OSHA Reform On Track

A key Labor Department official Tuesday said the administration's efforts to "reinvent" OSHA are on track through several initiatives to get employers to voluntarily comply with workplace safety standards instead of focusing on punitive enforcement.

"For years, OSHA's principal intervention tools were inspections, citations and penalties, and many complained that responsible employers were treated the same as neglectful ones," Assistant Labor Secretary for Occupational Health and Safety Gregory Watchman told the House Education and the Workforce Workforce Protections Subcommittee. "Today, the new OSHA offers employers a clear choice between traditional enforcement and other new and expanded intervention tools such as partnership, compliance assistance, outreach and training."

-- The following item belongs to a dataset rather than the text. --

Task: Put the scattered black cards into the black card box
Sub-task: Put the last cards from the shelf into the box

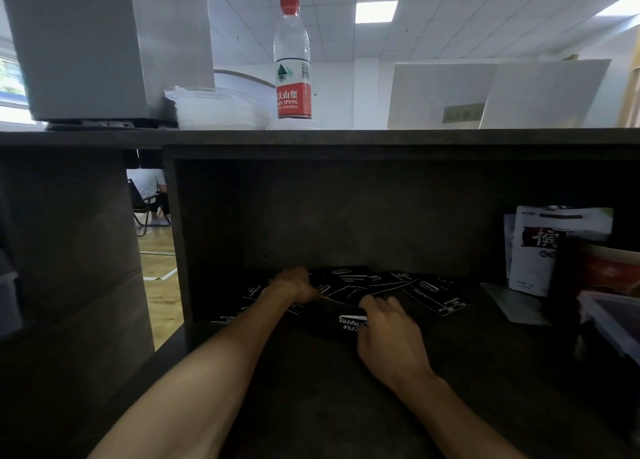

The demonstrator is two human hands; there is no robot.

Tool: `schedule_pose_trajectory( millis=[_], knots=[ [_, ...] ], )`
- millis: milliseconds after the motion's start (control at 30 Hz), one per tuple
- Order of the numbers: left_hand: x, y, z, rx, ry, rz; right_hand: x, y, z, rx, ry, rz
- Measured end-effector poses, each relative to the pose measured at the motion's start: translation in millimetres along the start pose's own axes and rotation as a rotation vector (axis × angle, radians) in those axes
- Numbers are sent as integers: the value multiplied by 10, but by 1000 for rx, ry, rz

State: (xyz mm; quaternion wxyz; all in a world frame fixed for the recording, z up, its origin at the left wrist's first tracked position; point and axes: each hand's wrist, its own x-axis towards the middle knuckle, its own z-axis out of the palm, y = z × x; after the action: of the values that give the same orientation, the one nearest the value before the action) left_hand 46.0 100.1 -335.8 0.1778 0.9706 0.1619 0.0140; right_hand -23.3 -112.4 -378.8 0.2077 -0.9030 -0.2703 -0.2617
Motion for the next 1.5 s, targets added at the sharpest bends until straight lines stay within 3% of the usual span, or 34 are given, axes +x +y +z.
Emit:
schedule_pose_trajectory(
  millis=[133,333,500,600,767,933,1033,1067,1133,1233,1367,1500],
  knots=[
    [47,-136,34,-161,8,-33,3,-11,-6,-4,-7,7],
    [-199,-219,-19,-729,474,100,1,-34,-25,-23,0,20],
    [-546,-306,-73,-999,537,291,-2,-41,-51,-25,-10,22],
    [-738,-335,-12,-978,437,405,-6,-35,-59,-14,-18,28],
    [-1017,-274,291,-888,238,351,-7,-27,-58,11,-35,39],
    [-1018,-362,303,-322,305,444,-9,-27,-51,-49,-59,6],
    [-771,-504,105,-187,485,223,0,-22,-36,-61,-58,-6],
    [-673,-565,29,-93,490,113,4,-20,-33,-64,-61,-11],
    [-508,-695,-40,51,355,-71,17,-20,-25,-70,-68,-15],
    [-385,-855,52,-29,232,-113,31,-14,-8,-70,-69,-16],
    [-379,-957,85,-217,452,-109,23,-5,1,-66,-67,-24],
    [-514,-892,-47,-802,676,82,17,-9,-10,-68,-63,-15]
  ],
)
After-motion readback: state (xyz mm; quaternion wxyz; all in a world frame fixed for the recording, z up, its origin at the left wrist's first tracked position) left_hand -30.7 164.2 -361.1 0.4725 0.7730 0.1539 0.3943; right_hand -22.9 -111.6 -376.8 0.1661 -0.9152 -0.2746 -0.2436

He said the agency is moving away from rewarding inspectors according to how many citations they issue to focusing on customer service, quicker abatement of potential hazards regardless of any penalties imposed, and promotion of voluntary efforts with employers.

Watchman said an OSHA pilot program is targeting employers and industries with the highest accident rates--and giving them a "choice" between traditional surprise inspections or voluntary inspections with advance notice.

Under Wisconsin's Cooperative Compliance Program, the 200 participating employers have reduced injury rates by an average of 29.5 percent, Watchman said.

Workforce Protections Subcommittee Chairman Cass Ballenger, R- N.C., said he is "encouraged" by the direction OSHA is going, but questioned whether the changes are actually being carried out, especially on the regulatory front.

"The promised regulatory relief has been a farce," Ballenger said, contending the 1,000 pages of regulations promised by the administration to be eliminated were actually cut "by cross referencing the same rules elsewhere, but no regulations have actually been eliminated."